C'est le critère technique d'efficacité qui a engendré les chaînes industrielles et les nombreux cas d'aliénation qui y ont été rattachés.
« L'homme participe bien à l'économie, mais la technique l'y fait participer comme une chose. »
Jacques Ellul
La Technique ou l'Enjeu du siècle
© Armand Colin, 1954
Selon Ellul, la technique a pris, à partir du XIXe siècle, une forme qui réduit l'être humain à des statistiques pour pouvoir définir son utilité. Dans cette mesure, il ne participe à l'économie que comme une chose selon les critères techniques.
Les dangers politiques
Une autre idée émerge, celle selon laquelle il faudrait gouverner la société selon les critères de la technique : c'est la technocratie.
La technocratie peut avoir trois grands sens :
- Comme phénomène socio-historique, c'est une notion souvent utilisée de manière démagogique afin de définir une forme de domination politique incarnée par la classe sociale des experts.
- Comme phénomène politico-administratif, la technocratie représente le passage d'une société où le chef d'État est seul décisionnaire à une société où le pouvoir décisionnel réside largement dans les mains d'experts et de techniciens.
- En tant que courant de pensée, les technocrates sont des individus qui pensent qu'il est nécessaire que le pouvoir décisionnel soit dirigé par des connaissances objectives.
L'idée des technocrates est simple et semble implacable : la meilleure décision est toujours la décision prise en connaissance de cause. Les technocrates ont donc besoin d'une société qu'ils connaissent pleinement, c'est-à-dire d'une société parfaitement organisée où la sphère privée est pratiquement inexistante. Ce faisant, ils aliènent l'être humain.
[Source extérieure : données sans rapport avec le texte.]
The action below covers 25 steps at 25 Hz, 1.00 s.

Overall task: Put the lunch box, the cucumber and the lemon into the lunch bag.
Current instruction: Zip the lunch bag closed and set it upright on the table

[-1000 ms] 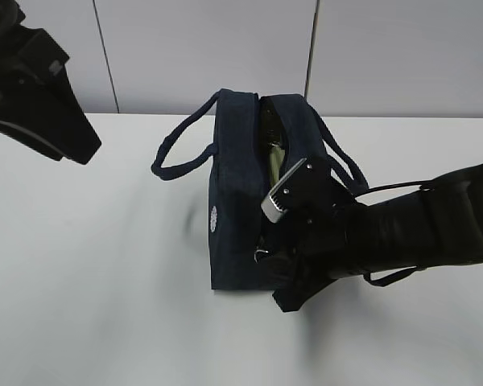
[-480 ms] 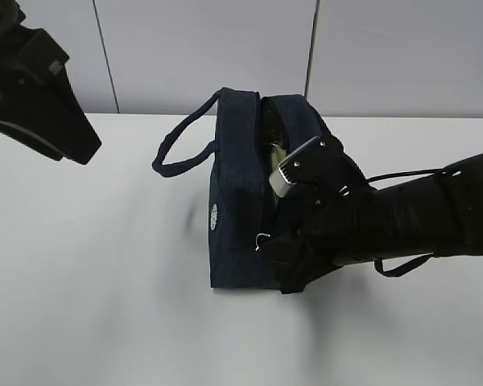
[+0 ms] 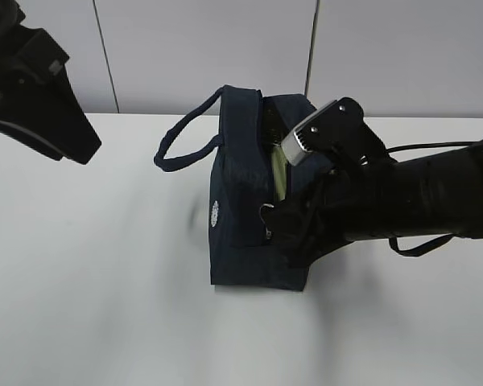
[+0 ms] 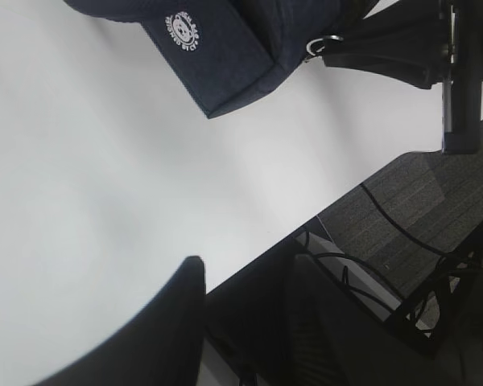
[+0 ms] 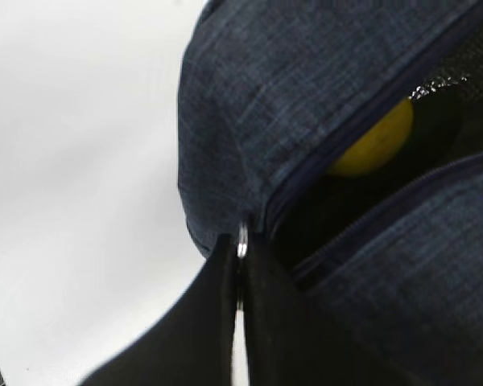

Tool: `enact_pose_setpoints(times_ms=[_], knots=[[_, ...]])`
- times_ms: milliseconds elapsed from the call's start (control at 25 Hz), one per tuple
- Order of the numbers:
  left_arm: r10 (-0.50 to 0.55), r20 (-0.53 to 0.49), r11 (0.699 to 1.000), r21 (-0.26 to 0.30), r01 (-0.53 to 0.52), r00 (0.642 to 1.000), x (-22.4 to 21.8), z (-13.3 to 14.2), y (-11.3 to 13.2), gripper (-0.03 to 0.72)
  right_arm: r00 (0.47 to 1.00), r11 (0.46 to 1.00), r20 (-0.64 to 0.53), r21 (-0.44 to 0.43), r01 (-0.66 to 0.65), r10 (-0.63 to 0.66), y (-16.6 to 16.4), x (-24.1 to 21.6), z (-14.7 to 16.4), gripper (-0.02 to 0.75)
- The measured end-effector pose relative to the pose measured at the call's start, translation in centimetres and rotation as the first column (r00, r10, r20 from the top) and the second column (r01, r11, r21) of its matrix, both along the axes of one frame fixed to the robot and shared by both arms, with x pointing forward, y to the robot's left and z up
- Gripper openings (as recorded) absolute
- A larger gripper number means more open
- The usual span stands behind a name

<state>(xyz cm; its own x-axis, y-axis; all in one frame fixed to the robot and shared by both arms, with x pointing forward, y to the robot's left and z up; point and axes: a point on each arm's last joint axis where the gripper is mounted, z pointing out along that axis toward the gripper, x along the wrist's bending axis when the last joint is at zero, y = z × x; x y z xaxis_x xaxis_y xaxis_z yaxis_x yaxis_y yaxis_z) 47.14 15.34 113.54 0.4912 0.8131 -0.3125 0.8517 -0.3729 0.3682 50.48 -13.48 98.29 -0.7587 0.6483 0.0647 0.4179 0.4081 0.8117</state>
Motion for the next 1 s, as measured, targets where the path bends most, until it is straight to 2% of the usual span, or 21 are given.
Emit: enact_pose_setpoints(times_ms=[480,800,1000], knots=[[0.000,0.000,1.000,0.000,0.000,1.000,0.0,0.0,0.0,0.237,0.992,0.999,0.121,0.012,0.033,-0.034,-0.8,-0.7,3.5,0.000],[-0.002,0.000,1.000,0.001,0.002,1.000,0.0,-0.1,0.0,0.238,0.974,0.997,0.218,0.038,0.061,-0.068,-0.4,0.9,6.4,0.000],[0.004,-0.002,1.000,0.005,-0.004,1.000,0.5,-2.2,-0.2,0.239,0.960,0.995,0.259,0.031,0.100,-0.104,-0.5,1.7,7.4,0.000]])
Selon leur raisonnement, la société parfaite est une société où il n'y a plus aucune décision à prendre parce que tout choix est conditionné par de savants calculs. L'œuvre qui se rapproche le plus de cette vision de la société est probablement 1984 de George Orwell, qui décrit une société soigneusement organisée et donc prévisible.
« Nous n'avons plus rien à perdre et plus rien à gagner, nos plus profondes impulsions, nos plus secrets battements de cœur, nos plus intimes passions sont connues, publiées, analysées, utilisées. L'on y répond, l'on met à ma disposition exactement ce que j'attendais, et le suprême luxe de cette civilisation de la nécessité est de m'accorder le superflu d'une révolte stérile et d'un sourire consentant. »
Jacques Ellul
La Technique ou l'Enjeu du siècle
© Armand Colin, 1954
Ellul dessine avec une prédiction étonnante les problèmes actuels générés par la vente d'informations privées sur Internet. Il y a, dans la vision technocrate de la politique, un véritable danger pour l'être humain.